Exercise → Where a line below includes the word "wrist", copy that line.

Supplied information →

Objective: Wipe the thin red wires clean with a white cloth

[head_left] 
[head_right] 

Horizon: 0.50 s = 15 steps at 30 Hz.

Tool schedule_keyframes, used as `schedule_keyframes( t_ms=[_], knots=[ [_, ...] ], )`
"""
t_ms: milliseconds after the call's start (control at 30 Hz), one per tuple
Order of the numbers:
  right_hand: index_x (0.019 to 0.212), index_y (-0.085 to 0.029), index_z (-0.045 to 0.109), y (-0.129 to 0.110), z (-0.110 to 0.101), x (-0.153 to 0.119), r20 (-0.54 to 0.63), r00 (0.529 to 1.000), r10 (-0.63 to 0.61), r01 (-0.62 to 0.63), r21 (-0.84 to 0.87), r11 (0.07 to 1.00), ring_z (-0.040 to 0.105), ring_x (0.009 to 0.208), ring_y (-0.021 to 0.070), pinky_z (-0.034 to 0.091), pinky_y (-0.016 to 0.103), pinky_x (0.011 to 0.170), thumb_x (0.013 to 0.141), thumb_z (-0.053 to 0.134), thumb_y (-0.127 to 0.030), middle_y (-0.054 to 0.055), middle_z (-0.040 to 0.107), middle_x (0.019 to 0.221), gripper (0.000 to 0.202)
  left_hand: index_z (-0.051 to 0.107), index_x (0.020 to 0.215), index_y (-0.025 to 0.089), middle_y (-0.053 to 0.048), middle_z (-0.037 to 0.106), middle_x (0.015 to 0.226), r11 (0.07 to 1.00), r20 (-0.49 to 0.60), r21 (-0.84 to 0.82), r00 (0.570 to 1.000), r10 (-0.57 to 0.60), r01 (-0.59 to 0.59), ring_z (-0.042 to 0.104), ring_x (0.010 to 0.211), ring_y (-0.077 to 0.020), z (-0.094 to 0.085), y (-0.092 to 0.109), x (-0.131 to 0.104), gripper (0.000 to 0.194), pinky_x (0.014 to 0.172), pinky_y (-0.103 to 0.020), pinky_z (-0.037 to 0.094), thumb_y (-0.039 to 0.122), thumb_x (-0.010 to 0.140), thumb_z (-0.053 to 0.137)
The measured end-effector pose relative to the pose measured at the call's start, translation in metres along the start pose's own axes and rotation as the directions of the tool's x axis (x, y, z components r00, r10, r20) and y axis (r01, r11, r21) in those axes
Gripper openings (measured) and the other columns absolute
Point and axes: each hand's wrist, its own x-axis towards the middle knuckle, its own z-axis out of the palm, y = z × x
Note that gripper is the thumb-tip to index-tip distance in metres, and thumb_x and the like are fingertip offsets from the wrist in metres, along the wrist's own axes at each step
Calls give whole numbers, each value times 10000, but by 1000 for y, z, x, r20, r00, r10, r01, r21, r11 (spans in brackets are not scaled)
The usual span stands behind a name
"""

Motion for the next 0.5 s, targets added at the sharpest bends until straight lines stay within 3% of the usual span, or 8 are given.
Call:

Result of the task →
Point and axes: each hand's wrist, its own x-axis towards the middle knuckle, its own z-axis out of the palm, y = z × x
Note that gripper is the thumb-tip to index-tip distance in metres, and thumb_x and the like are fingertip offsets from the wrist in metres, along the wrist's own axes at each step

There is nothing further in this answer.